* Required work
From the top of the entries below through the line containing "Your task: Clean", return every line exactly as written, please, and stop there.

* Data shown
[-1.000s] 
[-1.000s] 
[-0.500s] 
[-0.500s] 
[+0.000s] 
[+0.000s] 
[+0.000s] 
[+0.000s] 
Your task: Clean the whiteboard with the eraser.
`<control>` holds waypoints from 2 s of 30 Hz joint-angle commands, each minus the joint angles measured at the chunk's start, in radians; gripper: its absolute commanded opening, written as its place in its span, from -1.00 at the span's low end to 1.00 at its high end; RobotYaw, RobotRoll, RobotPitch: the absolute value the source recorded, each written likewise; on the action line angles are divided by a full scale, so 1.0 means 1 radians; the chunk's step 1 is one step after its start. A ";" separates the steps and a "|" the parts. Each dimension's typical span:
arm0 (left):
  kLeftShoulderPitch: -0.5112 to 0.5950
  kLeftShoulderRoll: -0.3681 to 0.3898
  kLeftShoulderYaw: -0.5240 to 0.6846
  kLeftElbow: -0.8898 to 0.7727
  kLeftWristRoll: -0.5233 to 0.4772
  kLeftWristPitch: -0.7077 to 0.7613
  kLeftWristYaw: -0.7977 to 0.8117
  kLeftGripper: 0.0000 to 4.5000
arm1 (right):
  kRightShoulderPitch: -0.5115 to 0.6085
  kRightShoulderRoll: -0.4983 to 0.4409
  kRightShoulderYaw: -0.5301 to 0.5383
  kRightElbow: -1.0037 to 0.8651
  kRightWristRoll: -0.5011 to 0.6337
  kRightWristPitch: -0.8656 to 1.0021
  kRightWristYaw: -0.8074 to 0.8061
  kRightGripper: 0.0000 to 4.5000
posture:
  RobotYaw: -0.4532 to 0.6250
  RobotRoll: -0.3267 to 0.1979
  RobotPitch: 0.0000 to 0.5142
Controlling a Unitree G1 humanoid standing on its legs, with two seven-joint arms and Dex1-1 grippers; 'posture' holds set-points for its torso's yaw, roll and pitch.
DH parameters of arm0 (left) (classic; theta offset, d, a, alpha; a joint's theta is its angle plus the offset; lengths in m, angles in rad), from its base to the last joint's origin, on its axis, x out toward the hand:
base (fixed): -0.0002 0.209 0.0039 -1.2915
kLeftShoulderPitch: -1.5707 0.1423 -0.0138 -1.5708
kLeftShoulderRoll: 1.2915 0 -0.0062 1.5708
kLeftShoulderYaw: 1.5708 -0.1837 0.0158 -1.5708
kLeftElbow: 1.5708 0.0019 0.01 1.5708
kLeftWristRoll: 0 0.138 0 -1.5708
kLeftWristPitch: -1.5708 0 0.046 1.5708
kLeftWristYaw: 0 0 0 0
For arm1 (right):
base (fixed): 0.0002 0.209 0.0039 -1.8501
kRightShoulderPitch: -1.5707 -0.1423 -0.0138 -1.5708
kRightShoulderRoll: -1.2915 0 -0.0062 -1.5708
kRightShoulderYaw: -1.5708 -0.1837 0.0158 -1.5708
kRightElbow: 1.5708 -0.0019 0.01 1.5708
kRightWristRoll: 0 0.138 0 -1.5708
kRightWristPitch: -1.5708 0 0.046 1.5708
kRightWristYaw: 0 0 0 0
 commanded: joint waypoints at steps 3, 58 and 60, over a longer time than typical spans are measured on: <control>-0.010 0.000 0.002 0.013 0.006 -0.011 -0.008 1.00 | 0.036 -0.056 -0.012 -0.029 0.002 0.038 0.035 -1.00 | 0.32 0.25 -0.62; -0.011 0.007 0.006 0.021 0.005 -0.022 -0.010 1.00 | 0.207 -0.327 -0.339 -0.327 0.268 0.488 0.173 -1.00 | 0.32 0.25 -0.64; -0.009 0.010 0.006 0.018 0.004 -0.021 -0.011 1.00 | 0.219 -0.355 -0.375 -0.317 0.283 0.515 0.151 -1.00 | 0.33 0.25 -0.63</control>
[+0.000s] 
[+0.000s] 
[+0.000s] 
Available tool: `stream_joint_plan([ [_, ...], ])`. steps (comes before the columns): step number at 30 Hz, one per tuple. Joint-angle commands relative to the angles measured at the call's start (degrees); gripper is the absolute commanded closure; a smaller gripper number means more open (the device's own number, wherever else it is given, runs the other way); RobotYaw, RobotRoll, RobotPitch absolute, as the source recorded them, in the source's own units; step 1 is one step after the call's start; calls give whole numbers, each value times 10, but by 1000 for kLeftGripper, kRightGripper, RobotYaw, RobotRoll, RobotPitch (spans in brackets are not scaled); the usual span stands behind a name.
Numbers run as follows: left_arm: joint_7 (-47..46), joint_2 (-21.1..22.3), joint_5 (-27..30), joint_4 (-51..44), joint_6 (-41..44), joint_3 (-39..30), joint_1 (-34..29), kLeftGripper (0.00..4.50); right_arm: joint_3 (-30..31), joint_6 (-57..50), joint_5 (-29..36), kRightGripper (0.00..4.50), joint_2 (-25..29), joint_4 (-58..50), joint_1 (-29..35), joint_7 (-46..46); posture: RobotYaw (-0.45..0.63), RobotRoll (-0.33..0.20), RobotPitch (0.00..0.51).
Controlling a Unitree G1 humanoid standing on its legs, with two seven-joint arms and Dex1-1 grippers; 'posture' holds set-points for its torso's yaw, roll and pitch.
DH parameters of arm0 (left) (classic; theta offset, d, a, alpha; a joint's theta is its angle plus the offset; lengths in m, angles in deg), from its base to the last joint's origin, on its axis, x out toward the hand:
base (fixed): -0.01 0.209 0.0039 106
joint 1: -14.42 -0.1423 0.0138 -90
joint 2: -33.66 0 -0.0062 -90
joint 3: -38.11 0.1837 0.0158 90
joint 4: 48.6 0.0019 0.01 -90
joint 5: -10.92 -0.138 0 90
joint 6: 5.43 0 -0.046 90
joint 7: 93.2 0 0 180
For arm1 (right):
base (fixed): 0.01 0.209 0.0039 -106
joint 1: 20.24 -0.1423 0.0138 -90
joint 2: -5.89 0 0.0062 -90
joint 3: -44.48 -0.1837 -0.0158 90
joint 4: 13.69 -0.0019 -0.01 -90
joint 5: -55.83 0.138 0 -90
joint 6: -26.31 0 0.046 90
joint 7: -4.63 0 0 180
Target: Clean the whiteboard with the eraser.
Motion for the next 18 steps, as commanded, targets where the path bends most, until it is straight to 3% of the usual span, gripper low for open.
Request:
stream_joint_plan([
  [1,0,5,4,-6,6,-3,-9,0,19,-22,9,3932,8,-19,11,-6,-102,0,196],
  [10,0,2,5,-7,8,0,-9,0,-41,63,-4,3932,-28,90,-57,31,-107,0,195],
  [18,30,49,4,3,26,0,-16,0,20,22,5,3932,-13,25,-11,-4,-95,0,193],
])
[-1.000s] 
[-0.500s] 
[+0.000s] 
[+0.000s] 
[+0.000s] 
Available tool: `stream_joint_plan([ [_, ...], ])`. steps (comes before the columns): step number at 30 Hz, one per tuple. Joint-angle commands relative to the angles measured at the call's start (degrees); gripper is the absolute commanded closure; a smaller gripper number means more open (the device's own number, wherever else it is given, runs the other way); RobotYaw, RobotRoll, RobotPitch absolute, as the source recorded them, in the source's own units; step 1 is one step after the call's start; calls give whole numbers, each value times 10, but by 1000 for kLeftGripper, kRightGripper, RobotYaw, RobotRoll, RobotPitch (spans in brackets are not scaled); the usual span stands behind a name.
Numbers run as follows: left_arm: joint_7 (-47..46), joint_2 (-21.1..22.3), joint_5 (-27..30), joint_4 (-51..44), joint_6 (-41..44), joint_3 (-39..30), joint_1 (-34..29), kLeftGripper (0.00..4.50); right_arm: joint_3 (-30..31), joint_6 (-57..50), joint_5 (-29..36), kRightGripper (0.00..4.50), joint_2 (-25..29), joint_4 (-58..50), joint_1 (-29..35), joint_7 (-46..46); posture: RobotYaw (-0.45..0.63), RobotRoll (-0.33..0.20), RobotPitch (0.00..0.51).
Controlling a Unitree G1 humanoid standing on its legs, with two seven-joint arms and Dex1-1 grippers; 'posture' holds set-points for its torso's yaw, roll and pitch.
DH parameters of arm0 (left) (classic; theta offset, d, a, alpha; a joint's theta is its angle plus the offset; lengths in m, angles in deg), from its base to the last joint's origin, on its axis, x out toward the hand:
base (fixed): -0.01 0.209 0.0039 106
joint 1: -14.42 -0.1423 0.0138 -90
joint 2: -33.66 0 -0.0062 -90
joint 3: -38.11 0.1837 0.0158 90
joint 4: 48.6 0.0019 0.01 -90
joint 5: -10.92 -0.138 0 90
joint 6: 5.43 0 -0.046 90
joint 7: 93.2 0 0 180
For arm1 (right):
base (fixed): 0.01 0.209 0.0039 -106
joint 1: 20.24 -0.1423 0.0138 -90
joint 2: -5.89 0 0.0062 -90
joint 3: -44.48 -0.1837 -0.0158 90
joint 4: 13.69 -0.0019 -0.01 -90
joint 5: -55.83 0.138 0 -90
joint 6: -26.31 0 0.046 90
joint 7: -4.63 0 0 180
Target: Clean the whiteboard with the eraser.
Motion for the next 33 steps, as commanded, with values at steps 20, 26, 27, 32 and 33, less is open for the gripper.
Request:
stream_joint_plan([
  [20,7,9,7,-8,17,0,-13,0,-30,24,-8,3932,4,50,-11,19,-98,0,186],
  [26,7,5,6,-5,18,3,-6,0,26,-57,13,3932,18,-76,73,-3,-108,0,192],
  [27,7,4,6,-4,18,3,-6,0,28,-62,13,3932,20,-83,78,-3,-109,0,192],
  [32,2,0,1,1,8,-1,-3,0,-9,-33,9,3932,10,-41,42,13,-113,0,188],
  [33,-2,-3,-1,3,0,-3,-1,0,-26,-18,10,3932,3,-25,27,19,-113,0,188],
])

* Answer space
[-1.000s] 
[-1.000s] 
[-0.500s] 
[-0.500s] 
[+0.000s] 
[+0.000s] 
[+0.000s] 
[+0.000s] 
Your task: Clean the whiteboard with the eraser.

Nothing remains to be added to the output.